Governor Gary Locke’s Remarks
News Conference: Welfare Reform and Child Welfare Reform
October 6, 2003
Thank you for coming.
I am proud to be here today with DSHS to speak about our continued progress on welfare reform and child welfare services.
Washington state has been a leader on a number of national concerns, including welfare reform and child welfare services.
Our leadership role on welfare reform issues is best exemplified by our WorkFirst program.
The goal of the WorkFirst program is to help people on welfare find and keep jobs while supporting their families.
Since the WorkFirst program began six years ago the number of families on welfare has dropped 44 percent.
As a result, there are fewer than 54,000 families on welfare compared to nearly 97,000 in 1997.
More importantly, 135,000 parents who have left welfare through this program have remained off welfare.
Even in these tough economic times, approximately 2,000 WorkFirst parents continue to enter the job market every month.
Because of its exceptional performance over the past two fiscal years, Washington state will be awarded more than $8.7 million in performance bonuses from the federal government.
I should note that $729,000 of this award is because we number one among all states for access to subsidized child care services and affordability.
With these latest awards, WorkFirst has earned more than $32 million in performance bonuses in its lifetime.
In 1999, WorkFirst earned a $10.6 million award by showing top-ranked improvements in placing welfare recipients into jobs and helping them succeed once employed.
Similarly, last year, WorkFirst earned a $13.7 million performance award by ranking sixth in the country for improvement in wage earnings and job retention for welfare recipients from 1999 to 2000.
This is a testament to the WorkFirst program and the service that it provides.
Congratulation to you, Dennis, and your entire staff.
This federal award is a remarkable achievement.
In the area of child welfare reform, I am also proud to announce that two more DSHS children’s services offices – in Omak and Walla Walla – have now been accredited by the International Council on Accreditation.
The council accredits only those child welfare services offices that meet the highest standard of social work practice.

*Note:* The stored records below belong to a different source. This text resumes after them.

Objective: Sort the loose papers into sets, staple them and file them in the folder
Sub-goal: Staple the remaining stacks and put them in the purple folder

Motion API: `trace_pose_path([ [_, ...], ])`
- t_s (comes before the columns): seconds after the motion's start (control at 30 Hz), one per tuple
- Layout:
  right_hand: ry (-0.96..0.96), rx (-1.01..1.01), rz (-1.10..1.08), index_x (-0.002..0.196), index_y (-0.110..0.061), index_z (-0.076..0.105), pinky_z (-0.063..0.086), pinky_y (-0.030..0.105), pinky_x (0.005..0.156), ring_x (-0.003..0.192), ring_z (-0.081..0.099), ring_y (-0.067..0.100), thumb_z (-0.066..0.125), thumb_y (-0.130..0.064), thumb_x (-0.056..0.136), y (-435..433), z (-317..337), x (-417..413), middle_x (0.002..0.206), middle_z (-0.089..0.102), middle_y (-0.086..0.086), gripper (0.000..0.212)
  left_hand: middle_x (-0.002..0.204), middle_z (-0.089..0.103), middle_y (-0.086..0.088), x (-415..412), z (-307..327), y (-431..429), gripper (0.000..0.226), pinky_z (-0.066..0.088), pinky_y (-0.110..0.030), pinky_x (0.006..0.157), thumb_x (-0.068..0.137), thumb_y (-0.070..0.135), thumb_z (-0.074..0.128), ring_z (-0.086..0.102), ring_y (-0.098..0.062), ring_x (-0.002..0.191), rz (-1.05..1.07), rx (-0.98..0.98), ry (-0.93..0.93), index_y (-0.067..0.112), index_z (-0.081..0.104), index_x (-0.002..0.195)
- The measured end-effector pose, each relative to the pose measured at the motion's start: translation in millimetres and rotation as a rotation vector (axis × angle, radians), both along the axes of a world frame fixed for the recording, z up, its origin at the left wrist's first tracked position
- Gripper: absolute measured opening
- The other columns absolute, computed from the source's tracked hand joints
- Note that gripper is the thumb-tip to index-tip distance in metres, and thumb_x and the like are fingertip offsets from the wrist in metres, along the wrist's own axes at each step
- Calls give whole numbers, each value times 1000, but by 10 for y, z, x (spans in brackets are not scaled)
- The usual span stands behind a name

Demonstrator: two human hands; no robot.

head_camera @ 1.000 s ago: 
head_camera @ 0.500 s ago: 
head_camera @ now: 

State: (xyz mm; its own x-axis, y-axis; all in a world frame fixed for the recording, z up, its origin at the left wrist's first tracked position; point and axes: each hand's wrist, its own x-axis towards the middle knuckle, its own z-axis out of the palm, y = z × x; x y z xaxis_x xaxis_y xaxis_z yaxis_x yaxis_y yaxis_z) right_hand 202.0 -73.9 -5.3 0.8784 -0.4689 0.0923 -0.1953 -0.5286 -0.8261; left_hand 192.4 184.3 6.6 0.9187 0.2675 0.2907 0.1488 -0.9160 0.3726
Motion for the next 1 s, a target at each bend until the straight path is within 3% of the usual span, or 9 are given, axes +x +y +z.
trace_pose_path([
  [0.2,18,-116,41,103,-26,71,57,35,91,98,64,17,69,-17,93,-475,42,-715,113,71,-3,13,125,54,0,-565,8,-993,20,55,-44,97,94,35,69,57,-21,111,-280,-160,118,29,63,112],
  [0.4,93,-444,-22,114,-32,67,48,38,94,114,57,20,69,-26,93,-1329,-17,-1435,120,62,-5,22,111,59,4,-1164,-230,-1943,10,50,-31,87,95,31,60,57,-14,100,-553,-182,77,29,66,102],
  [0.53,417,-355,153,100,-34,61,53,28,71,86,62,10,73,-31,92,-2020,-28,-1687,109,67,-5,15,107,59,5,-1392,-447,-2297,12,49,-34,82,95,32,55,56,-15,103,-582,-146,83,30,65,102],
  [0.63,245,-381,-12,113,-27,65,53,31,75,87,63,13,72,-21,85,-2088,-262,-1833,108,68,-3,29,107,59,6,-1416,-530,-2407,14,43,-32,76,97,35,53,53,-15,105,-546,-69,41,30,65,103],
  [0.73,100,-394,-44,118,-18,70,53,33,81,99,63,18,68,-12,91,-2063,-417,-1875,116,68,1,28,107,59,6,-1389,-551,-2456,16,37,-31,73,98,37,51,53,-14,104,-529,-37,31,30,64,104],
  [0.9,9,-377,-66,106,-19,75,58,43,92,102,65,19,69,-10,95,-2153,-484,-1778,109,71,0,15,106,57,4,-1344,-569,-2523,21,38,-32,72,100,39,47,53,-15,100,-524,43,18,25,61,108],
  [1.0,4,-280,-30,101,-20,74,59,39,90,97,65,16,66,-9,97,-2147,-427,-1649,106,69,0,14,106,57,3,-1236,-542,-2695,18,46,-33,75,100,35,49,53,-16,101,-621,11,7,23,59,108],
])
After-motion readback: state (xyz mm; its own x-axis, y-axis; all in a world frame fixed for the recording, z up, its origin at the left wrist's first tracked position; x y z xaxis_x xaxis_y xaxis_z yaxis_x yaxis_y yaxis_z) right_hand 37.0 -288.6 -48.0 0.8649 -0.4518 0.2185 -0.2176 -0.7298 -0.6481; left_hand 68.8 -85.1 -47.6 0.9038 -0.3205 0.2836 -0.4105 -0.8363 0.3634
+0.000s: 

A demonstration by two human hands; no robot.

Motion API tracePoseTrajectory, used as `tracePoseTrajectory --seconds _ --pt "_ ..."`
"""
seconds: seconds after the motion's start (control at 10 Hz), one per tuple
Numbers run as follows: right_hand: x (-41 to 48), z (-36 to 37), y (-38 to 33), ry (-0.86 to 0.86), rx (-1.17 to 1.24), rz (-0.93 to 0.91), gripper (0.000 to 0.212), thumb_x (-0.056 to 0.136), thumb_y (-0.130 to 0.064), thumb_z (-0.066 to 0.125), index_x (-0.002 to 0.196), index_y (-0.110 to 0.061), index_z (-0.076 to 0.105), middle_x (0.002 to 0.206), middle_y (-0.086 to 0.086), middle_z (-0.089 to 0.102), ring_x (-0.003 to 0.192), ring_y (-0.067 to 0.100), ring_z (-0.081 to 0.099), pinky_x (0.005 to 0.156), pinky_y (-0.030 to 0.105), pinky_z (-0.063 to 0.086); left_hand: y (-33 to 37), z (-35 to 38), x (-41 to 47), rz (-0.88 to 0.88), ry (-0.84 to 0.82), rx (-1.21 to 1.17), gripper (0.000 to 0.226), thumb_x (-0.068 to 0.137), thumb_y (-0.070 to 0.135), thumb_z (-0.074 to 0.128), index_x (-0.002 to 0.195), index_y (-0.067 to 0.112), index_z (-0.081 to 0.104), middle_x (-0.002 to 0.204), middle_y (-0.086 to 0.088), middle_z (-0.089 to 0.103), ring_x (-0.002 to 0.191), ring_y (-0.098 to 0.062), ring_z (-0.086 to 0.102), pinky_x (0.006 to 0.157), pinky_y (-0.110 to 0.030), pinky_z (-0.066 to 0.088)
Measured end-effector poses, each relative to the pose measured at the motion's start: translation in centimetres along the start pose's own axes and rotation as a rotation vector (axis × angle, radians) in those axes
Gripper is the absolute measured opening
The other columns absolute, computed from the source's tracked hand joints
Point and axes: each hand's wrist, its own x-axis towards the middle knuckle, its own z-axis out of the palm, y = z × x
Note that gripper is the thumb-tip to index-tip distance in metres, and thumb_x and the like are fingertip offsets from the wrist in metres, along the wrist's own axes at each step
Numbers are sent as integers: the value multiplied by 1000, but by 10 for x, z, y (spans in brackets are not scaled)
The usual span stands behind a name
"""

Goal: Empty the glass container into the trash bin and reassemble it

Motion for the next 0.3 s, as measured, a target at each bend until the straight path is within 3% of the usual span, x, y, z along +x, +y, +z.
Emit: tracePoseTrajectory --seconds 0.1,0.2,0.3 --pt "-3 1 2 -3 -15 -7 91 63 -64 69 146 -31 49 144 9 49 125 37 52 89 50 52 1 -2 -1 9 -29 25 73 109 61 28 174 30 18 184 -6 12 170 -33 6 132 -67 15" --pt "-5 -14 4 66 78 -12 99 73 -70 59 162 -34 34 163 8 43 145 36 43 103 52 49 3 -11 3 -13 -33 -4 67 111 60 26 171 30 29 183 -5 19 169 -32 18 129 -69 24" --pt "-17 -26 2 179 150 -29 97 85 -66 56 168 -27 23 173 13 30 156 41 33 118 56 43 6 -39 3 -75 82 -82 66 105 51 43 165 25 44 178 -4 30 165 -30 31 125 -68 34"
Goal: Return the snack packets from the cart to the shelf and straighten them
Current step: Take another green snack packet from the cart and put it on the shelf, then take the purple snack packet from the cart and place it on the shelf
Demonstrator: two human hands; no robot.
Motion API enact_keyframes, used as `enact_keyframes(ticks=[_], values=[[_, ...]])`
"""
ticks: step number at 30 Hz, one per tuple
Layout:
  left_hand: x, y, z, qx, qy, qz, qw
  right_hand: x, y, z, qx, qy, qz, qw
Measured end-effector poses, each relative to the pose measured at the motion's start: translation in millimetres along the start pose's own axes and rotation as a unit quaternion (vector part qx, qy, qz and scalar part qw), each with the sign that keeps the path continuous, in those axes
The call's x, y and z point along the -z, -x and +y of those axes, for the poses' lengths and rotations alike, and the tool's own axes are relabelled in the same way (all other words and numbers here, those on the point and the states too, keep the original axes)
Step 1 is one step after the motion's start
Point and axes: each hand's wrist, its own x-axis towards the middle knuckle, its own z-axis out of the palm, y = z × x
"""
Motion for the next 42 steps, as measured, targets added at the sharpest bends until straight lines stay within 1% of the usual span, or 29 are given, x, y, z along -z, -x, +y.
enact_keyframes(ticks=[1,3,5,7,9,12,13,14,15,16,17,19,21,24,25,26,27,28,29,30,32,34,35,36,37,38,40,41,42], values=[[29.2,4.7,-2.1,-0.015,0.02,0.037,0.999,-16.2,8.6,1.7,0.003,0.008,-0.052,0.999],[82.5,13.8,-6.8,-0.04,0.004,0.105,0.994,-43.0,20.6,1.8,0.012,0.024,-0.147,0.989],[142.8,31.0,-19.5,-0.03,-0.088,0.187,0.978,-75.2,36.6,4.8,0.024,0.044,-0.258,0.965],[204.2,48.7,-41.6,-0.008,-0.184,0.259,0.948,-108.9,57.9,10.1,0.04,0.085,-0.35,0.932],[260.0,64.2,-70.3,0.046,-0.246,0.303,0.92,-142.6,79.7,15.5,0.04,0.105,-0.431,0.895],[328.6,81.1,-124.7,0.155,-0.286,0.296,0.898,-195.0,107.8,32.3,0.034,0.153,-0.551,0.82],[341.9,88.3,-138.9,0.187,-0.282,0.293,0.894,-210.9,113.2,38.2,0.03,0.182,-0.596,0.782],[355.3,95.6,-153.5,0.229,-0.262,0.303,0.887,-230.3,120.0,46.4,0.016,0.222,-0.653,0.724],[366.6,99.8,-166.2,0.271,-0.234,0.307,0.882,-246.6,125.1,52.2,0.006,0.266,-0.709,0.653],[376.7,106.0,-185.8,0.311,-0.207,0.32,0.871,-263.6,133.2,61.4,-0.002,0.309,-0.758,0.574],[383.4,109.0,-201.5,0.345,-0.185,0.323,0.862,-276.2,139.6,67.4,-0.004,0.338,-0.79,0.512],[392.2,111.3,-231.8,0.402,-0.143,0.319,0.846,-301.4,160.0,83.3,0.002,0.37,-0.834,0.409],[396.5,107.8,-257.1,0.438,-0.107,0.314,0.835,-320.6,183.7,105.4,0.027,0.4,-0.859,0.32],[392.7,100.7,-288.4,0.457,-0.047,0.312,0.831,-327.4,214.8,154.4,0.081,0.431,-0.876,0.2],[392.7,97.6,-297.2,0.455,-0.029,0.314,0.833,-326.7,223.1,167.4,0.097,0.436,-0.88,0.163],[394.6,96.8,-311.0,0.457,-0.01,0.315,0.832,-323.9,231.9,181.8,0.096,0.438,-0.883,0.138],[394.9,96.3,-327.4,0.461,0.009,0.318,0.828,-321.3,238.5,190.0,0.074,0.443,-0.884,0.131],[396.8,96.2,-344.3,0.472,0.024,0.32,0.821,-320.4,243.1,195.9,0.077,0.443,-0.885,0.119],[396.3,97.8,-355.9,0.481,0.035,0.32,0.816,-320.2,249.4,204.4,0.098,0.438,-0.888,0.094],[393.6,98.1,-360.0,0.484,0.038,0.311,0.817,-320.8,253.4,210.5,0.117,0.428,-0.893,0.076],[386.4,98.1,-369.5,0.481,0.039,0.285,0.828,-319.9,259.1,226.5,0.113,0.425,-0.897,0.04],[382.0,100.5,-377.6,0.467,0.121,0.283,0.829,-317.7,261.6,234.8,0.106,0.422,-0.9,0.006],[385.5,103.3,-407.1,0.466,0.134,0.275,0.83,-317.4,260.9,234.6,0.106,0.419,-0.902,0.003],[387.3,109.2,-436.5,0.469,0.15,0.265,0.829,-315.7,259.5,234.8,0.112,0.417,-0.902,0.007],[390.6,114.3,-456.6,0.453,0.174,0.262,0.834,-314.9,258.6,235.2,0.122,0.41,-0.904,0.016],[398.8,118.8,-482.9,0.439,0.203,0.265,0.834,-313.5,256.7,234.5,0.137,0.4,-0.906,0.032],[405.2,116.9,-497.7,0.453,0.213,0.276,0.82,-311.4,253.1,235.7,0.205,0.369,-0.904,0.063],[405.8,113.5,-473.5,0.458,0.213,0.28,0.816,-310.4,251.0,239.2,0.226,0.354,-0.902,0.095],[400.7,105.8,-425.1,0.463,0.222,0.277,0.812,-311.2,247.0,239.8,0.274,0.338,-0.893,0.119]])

This brings to eight the number of DSHS children’s services offices which have been accredited.
This is also encouraging evidence that DSHS’s “Kids Come First Action Agenda,” is making a difference for the children in our state.
It is important that we do as much as possible to insure the safety of one of our most vulnerable groups.
Finally, the strength of any program and the successes that it enjoys are truly a reflection of those who guide them.
That is why it gives me great pleasure to be here to introduce two first-rate leaders to continue Washington’s progress in welfare reform and in keeping children safe.
You will hear shortly from both Deb Bingaman and Uma Ahluwalia and I know you will be impressed by them both as leaders and people, as I am.
Now, I would like to introduce the secretary of DSHS, Dennis Braddock to say a few words and introduce the new members of his staff.